* _Task item_
Would you retype each record exactly as given?
BEGIN Extracted information
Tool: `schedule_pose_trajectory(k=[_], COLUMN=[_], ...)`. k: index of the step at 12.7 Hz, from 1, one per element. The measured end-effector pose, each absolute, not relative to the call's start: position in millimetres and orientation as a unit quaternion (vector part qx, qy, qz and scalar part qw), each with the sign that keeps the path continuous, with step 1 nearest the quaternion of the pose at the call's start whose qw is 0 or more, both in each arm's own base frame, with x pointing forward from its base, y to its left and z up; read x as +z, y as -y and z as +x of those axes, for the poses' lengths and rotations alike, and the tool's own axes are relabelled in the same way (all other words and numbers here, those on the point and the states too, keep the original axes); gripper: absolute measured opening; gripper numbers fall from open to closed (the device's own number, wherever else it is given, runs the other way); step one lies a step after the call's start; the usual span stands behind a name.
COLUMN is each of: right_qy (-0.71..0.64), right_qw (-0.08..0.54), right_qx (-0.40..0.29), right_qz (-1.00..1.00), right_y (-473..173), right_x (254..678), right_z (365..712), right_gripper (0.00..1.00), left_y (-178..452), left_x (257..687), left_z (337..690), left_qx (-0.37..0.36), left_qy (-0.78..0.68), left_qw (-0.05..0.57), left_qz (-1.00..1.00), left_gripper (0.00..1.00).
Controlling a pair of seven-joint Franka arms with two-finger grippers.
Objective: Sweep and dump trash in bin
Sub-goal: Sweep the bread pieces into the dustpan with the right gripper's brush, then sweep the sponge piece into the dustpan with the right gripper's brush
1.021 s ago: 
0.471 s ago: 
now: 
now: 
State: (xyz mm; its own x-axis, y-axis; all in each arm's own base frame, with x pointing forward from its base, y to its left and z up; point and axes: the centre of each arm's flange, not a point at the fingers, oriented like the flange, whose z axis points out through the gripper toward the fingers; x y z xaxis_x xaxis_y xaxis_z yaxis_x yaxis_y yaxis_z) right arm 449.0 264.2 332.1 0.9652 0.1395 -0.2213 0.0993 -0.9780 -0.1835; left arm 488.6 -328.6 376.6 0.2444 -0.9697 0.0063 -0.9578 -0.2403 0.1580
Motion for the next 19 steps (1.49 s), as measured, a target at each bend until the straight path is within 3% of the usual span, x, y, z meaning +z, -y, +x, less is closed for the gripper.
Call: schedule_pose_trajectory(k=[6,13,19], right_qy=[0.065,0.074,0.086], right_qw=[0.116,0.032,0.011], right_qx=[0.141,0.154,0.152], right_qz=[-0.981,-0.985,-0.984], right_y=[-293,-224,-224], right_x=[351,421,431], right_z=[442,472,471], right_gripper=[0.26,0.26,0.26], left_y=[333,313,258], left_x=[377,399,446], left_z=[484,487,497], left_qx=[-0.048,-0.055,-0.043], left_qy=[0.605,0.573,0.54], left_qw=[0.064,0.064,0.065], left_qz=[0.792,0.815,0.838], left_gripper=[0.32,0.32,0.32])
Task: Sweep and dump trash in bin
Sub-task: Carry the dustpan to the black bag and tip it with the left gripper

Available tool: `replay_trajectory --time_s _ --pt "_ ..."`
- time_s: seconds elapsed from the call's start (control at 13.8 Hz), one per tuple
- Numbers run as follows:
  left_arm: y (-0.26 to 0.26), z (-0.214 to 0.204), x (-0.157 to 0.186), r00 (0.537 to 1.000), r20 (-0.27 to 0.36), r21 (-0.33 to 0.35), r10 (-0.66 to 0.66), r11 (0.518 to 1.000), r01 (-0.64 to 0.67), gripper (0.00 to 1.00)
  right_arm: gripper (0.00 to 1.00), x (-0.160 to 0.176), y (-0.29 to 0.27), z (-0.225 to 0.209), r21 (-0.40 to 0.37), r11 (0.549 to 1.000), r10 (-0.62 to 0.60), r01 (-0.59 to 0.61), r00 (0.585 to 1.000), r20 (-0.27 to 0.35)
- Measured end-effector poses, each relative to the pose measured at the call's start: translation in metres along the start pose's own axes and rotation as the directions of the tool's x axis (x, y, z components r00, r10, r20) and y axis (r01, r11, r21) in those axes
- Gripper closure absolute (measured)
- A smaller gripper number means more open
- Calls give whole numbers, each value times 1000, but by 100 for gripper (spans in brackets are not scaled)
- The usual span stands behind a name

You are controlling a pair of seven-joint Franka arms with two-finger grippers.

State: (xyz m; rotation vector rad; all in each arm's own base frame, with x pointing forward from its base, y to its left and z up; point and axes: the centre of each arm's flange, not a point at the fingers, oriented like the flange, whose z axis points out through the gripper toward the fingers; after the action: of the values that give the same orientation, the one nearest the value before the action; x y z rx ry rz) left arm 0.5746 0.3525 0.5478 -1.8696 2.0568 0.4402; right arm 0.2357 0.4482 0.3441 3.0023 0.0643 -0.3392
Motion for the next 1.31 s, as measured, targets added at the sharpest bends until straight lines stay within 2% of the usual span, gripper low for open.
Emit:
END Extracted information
* _Response area_
Tool: `schedule_pose_trajectory(k=[_], COLUMN=[_], ...)`. k: index of the step at 12.7 Hz, from 1, one per element. The measured end-effector pose, each absolute, not relative to the call's start: position in millimetres and orientation as a unit quaternion (vector part qx, qy, qz and scalar part qw), each with the sign that keeps the path continuous, with step 1 nearest the quaternion of the pose at the call's start whose qw is 0 or more, both in each arm's own base frame, with x pointing forward from its base, y to its left and z up; read x as +z, y as -y and z as +x of those axes, for the poses' lengths and rotations alike, and the tool's own axes are relabelled in the same way (all other words and numbers here, those on the point and the states too, keep the original axes); gripper: absolute measured opening; gripper numbers fall from open to closed (the device's own number, wherever else it is given, runs the other way); step one lies a step after the call's start; the usual span stands behind a name.
COLUMN is each of: right_qy (-0.71..0.64), right_qw (-0.08..0.54), right_qx (-0.40..0.29), right_qz (-1.00..1.00), right_y (-473..173), right_x (254..678), right_z (365..712), right_gripper (0.00..1.00), left_y (-178..452), left_x (257..687), left_z (337..690), left_qx (-0.37..0.36), left_qy (-0.78..0.68), left_qw (-0.05..0.57), left_qz (-1.00..1.00), left_gripper (0.00..1.00).
Controlling a pair of seven-joint Franka arms with two-finger grippers.
Objective: Sweep and dump trash in bin
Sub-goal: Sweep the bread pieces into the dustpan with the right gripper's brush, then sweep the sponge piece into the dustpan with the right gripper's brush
1.021 s ago: 
0.471 s ago: 
now: 
now: 
State: (xyz mm; its own x-axis, y-axis; all in each arm's own base frame, with x pointing forward from its base, y to its left and z up; point and axes: the centre of each arm's flange, not a point at the fingers, oriented like the flange, whose z axis points out through the gripper toward the fingers; x y z xaxis_x xaxis_y xaxis_z yaxis_x yaxis_y yaxis_z) right arm 449.0 264.2 332.1 0.9652 0.1395 -0.2213 0.0993 -0.9780 -0.1835; left arm 488.6 -328.6 376.6 0.2444 -0.9697 0.0063 -0.9578 -0.2403 0.1580
Motion for the next 19 steps (1.49 s), as measured, a target at each bend until the straight path is within 3% of the usual span, x, y, z meaning +z, -y, +x, less is closed for the gripper.
Call: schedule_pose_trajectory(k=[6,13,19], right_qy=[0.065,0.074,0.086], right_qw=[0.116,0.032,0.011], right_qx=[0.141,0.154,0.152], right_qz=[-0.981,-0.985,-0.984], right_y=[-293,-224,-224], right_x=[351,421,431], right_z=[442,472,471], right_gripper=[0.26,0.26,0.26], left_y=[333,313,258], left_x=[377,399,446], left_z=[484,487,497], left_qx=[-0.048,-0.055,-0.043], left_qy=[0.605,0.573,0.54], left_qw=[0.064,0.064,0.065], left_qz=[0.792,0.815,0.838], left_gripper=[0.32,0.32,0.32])
Task: Sweep and dump trash in bin
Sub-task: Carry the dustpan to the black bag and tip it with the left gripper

Available tool: `replay_trajectory --time_s _ --pt "_ ..."`
- time_s: seconds elapsed from the call's start (control at 13.8 Hz), one per tuple
- Numbers run as follows:
  left_arm: y (-0.26 to 0.26), z (-0.214 to 0.204), x (-0.157 to 0.186), r00 (0.537 to 1.000), r20 (-0.27 to 0.36), r21 (-0.33 to 0.35), r10 (-0.66 to 0.66), r11 (0.518 to 1.000), r01 (-0.64 to 0.67), gripper (0.00 to 1.00)
  right_arm: gripper (0.00 to 1.00), x (-0.160 to 0.176), y (-0.29 to 0.27), z (-0.225 to 0.209), r21 (-0.40 to 0.37), r11 (0.549 to 1.000), r10 (-0.62 to 0.60), r01 (-0.59 to 0.61), r00 (0.585 to 1.000), r20 (-0.27 to 0.35)
- Measured end-effector poses, each relative to the pose measured at the call's start: translation in metres along the start pose's own axes and rotation as the directions of the tool's x axis (x, y, z components r00, r10, r20) and y axis (r01, r11, r21) in those axes
- Gripper closure absolute (measured)
- A smaller gripper number means more open
- Calls give whole numbers, each value times 1000, but by 100 for gripper (spans in brackets are not scaled)
- The usual span stands behind a name

You are controlling a pair of seven-joint Franka arms with two-finger grippers.

State: (xyz m; rotation vector rad; all in each arm's own base frame, with x pointing forward from its base, y to its left and z up; point and axes: the centre of each arm's flange, not a point at the fingers, oriented like the flange, whose z axis points out through the gripper toward the fingers; after the action: of the values that give the same orientation, the one nearest the value before the action; x y z rx ry rz) left arm 0.5746 0.3525 0.5478 -1.8696 2.0568 0.4402; right arm 0.2357 0.4482 0.3441 3.0023 0.0643 -0.3392
Motion for the next 1.31 s, as measured, targets added at the sharpest bends until straight lines stay within 2% of the usual span, gripper low for open.
Emit:

Nothing else goes with this output.